Ethics, Demonstrated in Geometrical Order (Latin: Ethica, ordine geometrico demonstrata), usually known as the Ethics, is a philosophical treatise written in Latin by Benedict de Spinoza. It was written between 1664 and 1665 and was first published posthumously in 1677.
The book is perhaps the most ambitious attempt to apply the method of Euclid in philosophy. Spinoza puts forward a small number of definitions and axioms from which he attempts to derive hundreds of propositions and corollaries, such as "When the Mind imagines its own lack of power, it is saddened by it", "A free man thinks of nothing less than of death", and "The human Mind cannot be absolutely destroyed with the Body, but something of it remains which is eternal."
According to Spinoza, God has "attributes". One attribute is 'extension', another attribute is 'thought', and there are infinitely many such attributes. Since Spinoza holds that to exist is to act, some readers take 'extension' to refer to an activity characteristic of bodies (for example, the active process of taking up space, exercising physical power, or resisting a change of place or shape). They take 'thought' to refer to the activity that is characteristic of minds, namely thinking, the exercise of mental power. Each attribute has modes. All bodies are modes of extension, and all ideas are modes of thought.
The first part of the book addresses the relationship between God and the universe. Tradition held that God exists outside of the universe, created it for a reason, and could have created a different universe if he chose. Spinoza denies each point. According to Spinoza, God is the natural world. As with many of Spinoza's claims, what this means is a matter of dispute. Spinoza claims that the things that make up the universe, including human beings, are God's "modes". This means that everything is, in some sense, dependent upon God. The nature of this dependence is disputed. Some scholars say that the modes are properties of God in the traditional sense. Others say that modes are effects of God.

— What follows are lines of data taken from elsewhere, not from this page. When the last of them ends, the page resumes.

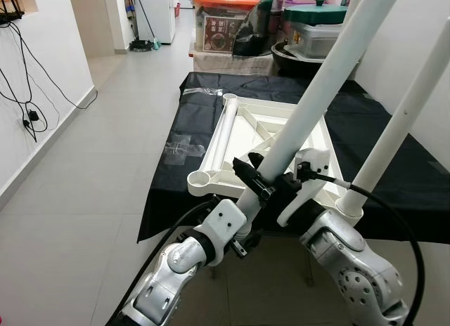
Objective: Building children table
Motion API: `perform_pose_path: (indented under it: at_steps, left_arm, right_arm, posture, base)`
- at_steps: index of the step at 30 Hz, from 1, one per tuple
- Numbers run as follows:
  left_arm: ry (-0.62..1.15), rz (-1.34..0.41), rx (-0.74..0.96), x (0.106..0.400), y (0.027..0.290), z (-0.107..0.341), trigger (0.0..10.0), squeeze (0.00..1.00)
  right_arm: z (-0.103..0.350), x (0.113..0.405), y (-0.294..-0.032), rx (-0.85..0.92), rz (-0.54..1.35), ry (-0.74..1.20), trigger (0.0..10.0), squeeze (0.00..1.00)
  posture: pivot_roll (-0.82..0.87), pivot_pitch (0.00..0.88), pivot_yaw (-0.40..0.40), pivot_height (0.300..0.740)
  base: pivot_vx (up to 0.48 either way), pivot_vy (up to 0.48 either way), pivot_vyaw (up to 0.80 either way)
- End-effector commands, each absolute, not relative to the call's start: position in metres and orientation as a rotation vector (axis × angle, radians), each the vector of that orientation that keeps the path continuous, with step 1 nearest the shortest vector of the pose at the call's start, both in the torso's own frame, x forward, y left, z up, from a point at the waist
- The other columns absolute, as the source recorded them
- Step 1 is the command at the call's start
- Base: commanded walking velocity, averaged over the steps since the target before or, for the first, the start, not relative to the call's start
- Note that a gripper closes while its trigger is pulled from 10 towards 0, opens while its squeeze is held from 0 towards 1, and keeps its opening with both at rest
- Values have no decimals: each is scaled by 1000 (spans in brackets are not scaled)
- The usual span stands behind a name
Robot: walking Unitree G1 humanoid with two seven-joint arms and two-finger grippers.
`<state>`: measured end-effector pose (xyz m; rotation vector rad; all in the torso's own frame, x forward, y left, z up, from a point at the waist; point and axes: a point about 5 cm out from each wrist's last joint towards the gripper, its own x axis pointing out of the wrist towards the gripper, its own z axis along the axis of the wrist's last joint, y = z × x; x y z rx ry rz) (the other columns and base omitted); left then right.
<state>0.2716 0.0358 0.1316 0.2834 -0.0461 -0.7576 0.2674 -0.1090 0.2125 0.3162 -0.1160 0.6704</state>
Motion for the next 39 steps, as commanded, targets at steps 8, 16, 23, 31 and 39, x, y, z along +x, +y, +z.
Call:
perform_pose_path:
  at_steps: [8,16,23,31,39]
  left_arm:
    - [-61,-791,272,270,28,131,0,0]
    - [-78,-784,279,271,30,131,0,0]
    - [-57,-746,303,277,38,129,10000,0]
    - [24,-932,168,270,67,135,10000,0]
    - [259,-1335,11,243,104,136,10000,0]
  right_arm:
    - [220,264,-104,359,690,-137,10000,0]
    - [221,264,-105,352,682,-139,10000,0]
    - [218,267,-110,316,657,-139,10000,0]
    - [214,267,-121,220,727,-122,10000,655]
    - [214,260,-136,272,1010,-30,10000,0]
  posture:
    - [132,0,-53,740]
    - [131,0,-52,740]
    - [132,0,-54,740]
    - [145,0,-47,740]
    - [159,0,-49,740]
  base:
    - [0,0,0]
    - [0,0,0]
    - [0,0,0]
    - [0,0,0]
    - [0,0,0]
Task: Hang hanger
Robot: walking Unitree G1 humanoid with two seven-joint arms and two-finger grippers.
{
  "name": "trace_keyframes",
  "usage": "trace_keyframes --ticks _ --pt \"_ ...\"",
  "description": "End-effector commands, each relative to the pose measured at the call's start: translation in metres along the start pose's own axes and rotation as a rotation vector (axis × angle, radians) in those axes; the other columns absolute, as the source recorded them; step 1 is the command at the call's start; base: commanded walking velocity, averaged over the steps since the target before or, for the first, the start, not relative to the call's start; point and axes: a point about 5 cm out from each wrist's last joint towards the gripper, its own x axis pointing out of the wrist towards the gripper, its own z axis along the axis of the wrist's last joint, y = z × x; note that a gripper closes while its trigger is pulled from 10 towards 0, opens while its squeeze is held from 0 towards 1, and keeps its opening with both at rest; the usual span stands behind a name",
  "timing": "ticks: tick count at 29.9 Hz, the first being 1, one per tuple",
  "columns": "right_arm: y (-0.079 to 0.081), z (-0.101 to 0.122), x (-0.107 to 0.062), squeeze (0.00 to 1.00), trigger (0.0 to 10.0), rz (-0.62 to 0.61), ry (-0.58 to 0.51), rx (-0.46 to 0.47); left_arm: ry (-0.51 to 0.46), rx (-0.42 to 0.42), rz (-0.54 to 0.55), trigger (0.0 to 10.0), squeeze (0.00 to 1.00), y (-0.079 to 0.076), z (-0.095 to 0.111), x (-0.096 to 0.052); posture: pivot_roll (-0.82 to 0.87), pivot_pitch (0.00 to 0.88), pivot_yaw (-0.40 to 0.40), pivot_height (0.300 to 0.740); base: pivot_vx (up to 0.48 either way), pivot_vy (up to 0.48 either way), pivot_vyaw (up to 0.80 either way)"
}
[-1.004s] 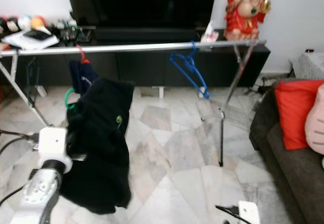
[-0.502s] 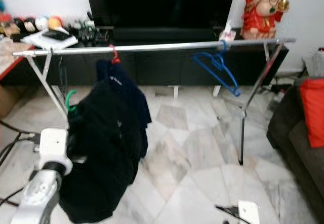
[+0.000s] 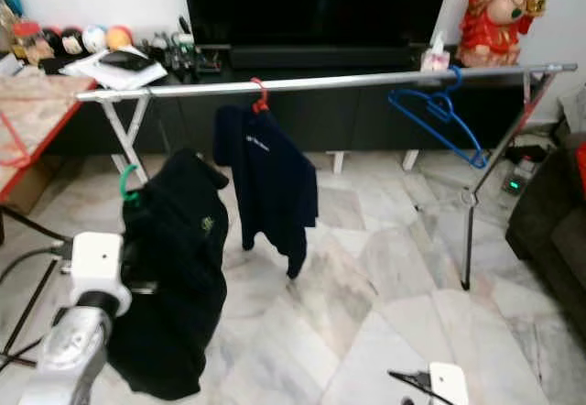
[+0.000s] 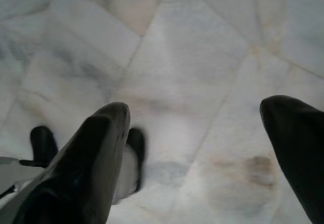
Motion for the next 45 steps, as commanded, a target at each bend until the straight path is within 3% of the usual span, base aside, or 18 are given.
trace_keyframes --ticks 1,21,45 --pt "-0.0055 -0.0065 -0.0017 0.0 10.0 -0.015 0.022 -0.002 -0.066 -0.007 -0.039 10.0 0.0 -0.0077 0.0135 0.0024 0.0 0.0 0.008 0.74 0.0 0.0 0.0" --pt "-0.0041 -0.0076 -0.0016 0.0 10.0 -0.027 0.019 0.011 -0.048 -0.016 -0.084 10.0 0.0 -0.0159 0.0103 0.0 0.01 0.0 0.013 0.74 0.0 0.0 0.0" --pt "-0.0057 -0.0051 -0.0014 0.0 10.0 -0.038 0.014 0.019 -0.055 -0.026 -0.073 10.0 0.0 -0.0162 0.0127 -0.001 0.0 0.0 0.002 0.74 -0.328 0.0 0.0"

Either way, the modes are also logically dependent on God's essence, in this sense: everything that happens follows from the nature of God, just like how it follows from the nature of a triangle that its angles are equal to two right angles. Since God had to exist with the nature he has, nothing that has happened could have been avoided, and if God has fixed a particular fate for a particular mode, there is no escaping it. As Spinoza puts it, "A thing which has been determined by God to produce an effect cannot render itself undetermined." God's creation of the universe is not a decision, much less one motivated by a purpose.